El art. 268 (1, 2 y
3) del Código Penal, define y sanciona el delito de Enriquecimiento ilícito de
funcionarios públicos. Es la forma en que el Estado demuestra y ejerce su
interés en la lucha contra la corrupción. Se trata de un delito de difícil
comprobación, ardua instrucción y casi imposible condena. Porque una cosa es el
Estado y otra el Gobierno, pese a que haya mandatarios y mandatarias que
supongan que se trata de la misma cosa. De ahí que si bien el Estado, a través
de sus normativas aspire a impedir la corrupción, un gobierno corrupto por
lógica consecuencia tratará de evitar cualquier investigación que lleve a sus
funcionarios a la cárcel. No otra cosa es atacar a la prensa que investigue y
publique casos de corrupción o el intento de suspender fiscales y jueces que
pretendan cumplir con su obligación o la radicación de querellas penales contra
quienes se atrevan a denunciar tales delitos. A un gobierno corrupto no le
faltarán mandaderos entusiastas que se encarguen de cumplir con tales diligencias
y amedrentamientos. Es por eso que a los argentinos nos extraña tanto ver en
países hermanos a funcionarios que son separados de sus cargos ante la mínima
sospecha de corrupción, nos sorprende la independencia de sus tribunales para
instruir la causa y nos ocasiona envidia la libertad de la prensa para divulgar
la noticia.
Y, finalmente, nos
esperanzamos ante el ejemplo de la cárcel como destino inexorable de los
corruptos.
Es lo que nunca
veremos en nuestro país.

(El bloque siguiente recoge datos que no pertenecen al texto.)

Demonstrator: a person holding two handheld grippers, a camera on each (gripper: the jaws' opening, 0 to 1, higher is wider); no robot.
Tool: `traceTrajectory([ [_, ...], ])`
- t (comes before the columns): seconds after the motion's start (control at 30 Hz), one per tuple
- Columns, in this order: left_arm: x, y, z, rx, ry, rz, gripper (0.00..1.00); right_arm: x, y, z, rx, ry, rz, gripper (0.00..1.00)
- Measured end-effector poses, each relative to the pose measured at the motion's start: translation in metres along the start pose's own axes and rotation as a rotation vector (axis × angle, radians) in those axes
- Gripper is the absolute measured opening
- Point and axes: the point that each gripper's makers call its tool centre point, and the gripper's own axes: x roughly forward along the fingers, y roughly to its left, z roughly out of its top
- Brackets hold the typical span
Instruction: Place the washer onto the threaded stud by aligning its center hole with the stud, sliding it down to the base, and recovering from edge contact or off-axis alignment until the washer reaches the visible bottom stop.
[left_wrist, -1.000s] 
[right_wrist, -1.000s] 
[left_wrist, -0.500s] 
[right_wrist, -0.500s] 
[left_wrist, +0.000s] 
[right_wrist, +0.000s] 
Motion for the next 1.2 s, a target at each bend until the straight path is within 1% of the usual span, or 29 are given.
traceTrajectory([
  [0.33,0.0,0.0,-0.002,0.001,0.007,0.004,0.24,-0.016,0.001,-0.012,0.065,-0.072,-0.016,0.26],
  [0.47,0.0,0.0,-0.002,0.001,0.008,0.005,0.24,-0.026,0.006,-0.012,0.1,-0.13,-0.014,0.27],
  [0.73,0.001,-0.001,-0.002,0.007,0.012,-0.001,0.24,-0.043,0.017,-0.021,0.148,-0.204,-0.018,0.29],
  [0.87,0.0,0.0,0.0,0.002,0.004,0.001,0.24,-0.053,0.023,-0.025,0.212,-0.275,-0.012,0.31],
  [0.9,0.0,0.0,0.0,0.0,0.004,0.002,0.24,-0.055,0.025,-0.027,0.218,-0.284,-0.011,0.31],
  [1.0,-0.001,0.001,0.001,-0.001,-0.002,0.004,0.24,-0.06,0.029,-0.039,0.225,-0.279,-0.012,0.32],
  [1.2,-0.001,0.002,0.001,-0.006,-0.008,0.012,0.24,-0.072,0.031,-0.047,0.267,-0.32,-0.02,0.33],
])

La reforma del Código Procesal Penal en manos de la
Procuradora General de la Nación, debidamente monitoreada desde la Casa Rosada,
impedirá cualquier intento de combate a la corrupción.
Sólo podrá cambiar
esta penosa realidad si los líderes de las fuerzas opositoras bajasen de sus
pedestales y antepusieran la Patria a sus personales y mesiánicas pretensiones.